■ **THE PROBLEM**: Word for word, repeat the lines of the records from the one containing "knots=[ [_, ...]" through the last line, both included.

■ **THE DATA**:
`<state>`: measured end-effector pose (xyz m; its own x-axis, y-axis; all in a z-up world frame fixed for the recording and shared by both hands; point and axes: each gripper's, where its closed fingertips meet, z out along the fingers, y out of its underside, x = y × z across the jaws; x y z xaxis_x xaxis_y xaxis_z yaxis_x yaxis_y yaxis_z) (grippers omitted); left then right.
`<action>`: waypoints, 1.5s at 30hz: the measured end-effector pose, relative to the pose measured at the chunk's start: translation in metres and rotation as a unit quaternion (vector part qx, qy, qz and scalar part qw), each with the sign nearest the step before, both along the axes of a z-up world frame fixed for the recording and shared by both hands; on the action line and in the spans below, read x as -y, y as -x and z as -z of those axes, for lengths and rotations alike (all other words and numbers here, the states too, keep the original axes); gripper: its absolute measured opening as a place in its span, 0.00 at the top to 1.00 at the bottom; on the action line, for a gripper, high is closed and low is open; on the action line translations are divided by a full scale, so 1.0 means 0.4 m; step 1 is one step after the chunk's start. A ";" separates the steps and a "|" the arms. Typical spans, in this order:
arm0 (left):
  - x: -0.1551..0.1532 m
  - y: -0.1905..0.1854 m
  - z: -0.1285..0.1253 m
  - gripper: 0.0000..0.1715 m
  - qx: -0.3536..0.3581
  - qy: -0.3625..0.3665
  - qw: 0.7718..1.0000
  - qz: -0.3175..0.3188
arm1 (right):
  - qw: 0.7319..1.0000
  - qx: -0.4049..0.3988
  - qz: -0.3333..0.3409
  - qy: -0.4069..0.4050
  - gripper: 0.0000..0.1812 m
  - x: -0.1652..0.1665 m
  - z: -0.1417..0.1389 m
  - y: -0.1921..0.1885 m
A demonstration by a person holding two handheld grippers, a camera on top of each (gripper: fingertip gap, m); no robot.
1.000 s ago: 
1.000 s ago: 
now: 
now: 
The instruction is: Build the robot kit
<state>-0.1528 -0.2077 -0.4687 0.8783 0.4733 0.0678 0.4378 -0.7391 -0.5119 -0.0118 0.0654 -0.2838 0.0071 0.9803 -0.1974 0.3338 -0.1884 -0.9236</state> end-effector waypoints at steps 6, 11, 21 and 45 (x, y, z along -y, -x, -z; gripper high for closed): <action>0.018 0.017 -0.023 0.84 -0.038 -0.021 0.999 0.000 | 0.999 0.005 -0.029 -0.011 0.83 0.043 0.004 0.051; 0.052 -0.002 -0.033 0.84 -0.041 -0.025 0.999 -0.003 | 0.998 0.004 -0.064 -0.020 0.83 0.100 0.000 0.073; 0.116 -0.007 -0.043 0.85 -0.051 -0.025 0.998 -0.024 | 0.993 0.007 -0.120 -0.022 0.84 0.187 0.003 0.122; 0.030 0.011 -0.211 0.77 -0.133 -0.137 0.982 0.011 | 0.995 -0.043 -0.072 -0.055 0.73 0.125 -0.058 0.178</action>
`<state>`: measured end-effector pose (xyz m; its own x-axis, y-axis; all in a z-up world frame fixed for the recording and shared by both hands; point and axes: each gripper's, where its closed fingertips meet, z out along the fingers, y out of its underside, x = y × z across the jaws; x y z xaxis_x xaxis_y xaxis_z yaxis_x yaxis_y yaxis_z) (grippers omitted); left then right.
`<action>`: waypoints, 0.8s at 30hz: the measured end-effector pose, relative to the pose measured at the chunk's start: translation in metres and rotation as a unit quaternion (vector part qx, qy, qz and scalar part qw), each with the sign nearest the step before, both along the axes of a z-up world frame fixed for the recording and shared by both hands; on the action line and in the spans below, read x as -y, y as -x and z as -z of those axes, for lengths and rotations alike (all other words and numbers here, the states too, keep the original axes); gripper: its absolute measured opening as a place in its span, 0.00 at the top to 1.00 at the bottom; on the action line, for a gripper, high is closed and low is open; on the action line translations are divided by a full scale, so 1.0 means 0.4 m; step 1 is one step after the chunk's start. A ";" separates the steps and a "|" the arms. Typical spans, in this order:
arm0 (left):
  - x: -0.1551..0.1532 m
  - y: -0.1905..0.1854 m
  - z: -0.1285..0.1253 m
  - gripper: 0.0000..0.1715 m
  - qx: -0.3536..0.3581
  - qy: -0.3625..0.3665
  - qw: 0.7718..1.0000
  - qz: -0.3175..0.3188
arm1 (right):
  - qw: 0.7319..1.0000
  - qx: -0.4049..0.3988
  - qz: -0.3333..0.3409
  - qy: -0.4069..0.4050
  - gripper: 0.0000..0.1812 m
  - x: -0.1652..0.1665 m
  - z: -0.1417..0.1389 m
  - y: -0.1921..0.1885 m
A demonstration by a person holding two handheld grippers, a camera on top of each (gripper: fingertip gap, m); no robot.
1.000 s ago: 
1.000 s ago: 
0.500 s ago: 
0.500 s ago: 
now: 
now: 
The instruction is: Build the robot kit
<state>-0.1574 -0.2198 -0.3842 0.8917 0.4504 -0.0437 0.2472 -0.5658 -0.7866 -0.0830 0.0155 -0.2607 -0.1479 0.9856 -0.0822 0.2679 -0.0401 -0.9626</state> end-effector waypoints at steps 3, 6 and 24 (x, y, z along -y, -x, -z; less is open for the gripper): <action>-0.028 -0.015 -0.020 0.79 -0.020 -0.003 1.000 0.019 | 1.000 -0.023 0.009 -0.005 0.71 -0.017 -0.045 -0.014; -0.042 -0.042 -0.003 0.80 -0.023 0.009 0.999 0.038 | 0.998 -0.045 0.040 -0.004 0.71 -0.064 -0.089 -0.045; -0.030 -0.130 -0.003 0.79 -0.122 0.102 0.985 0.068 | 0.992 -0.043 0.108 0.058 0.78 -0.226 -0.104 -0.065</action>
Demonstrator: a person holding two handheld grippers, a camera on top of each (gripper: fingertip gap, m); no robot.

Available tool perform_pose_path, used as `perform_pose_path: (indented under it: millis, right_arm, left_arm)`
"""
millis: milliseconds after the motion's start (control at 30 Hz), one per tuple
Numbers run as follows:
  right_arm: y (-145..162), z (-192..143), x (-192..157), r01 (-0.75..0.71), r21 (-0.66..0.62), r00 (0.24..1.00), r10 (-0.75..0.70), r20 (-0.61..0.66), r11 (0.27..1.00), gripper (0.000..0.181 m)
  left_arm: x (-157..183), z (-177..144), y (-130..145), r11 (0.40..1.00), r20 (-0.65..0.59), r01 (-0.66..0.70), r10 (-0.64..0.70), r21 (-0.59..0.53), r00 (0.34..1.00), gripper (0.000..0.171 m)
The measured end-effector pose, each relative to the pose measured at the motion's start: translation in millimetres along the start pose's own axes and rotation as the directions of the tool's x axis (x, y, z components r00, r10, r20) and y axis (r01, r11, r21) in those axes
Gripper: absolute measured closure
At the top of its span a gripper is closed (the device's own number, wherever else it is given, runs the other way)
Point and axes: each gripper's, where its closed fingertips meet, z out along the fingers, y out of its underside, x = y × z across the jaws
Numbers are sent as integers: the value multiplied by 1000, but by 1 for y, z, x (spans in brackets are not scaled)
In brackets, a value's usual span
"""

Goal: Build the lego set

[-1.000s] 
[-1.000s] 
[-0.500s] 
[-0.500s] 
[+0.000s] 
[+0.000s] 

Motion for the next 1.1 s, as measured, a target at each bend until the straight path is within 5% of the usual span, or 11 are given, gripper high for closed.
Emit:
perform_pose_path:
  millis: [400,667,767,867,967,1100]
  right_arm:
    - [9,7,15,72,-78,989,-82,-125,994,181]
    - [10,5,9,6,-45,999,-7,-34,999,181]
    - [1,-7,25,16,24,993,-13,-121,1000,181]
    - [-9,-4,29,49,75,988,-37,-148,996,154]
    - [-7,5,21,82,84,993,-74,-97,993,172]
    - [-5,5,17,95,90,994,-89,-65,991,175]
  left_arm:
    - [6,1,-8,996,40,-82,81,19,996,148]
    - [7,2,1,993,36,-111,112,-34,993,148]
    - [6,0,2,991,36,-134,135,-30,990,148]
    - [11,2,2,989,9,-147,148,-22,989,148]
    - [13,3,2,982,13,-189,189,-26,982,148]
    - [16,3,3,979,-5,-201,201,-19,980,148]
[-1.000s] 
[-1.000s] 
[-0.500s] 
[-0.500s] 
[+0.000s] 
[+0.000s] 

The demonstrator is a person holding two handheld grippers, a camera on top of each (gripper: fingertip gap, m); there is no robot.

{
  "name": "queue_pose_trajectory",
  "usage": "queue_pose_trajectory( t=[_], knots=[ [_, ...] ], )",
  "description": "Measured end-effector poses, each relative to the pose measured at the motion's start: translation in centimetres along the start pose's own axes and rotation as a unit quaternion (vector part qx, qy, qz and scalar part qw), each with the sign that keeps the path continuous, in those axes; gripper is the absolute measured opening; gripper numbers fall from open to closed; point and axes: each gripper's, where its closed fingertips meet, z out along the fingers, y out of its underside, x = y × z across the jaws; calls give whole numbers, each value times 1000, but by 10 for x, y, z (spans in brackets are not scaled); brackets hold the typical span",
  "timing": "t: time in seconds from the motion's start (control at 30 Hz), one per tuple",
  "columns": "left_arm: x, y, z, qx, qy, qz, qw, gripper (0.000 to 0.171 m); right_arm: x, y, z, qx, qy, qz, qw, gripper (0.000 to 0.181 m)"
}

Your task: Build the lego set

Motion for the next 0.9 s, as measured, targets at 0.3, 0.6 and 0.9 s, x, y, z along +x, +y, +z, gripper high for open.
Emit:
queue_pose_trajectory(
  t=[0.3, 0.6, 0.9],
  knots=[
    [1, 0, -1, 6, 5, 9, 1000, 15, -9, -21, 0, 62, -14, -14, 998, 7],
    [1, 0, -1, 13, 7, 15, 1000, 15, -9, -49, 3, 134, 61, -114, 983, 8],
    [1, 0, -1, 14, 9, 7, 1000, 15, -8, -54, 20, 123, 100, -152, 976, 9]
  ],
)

■ **RESULT OF THIS TASK**:
  "usage": "queue_pose_trajectory( t=[_], knots=[ [_, ...] ], )",
  "description": "Measured end-effector poses, each relative to the pose measured at the motion's start: translation in centimetres along the start pose's own axes and rotation as a unit quaternion (vector part qx, qy, qz and scalar part qw), each with the sign that keeps the path continuous, in those axes; gripper is the absolute measured opening; gripper numbers fall from open to closed; point and axes: each gripper's, where its closed fingertips meet, z out along the fingers, y out of its underside, x = y × z across the jaws; calls give whole numbers, each value times 1000, but by 10 for x, y, z (spans in brackets are not scaled); brackets hold the typical span",
  "timing": "t: time in seconds from the motion's start (control at 30 Hz), one per tuple",
  "columns": "left_arm: x, y, z, qx, qy, qz, qw, gripper (0.000 to 0.171 m); right_arm: x, y, z, qx, qy, qz, qw, gripper (0.000 to 0.181 m)"
}

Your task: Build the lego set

Motion for the next 0.9 s, as measured, targets at 0.3, 0.6 and 0.9 s, x, y, z along +x, +y, +z, gripper high for open.
Emit:
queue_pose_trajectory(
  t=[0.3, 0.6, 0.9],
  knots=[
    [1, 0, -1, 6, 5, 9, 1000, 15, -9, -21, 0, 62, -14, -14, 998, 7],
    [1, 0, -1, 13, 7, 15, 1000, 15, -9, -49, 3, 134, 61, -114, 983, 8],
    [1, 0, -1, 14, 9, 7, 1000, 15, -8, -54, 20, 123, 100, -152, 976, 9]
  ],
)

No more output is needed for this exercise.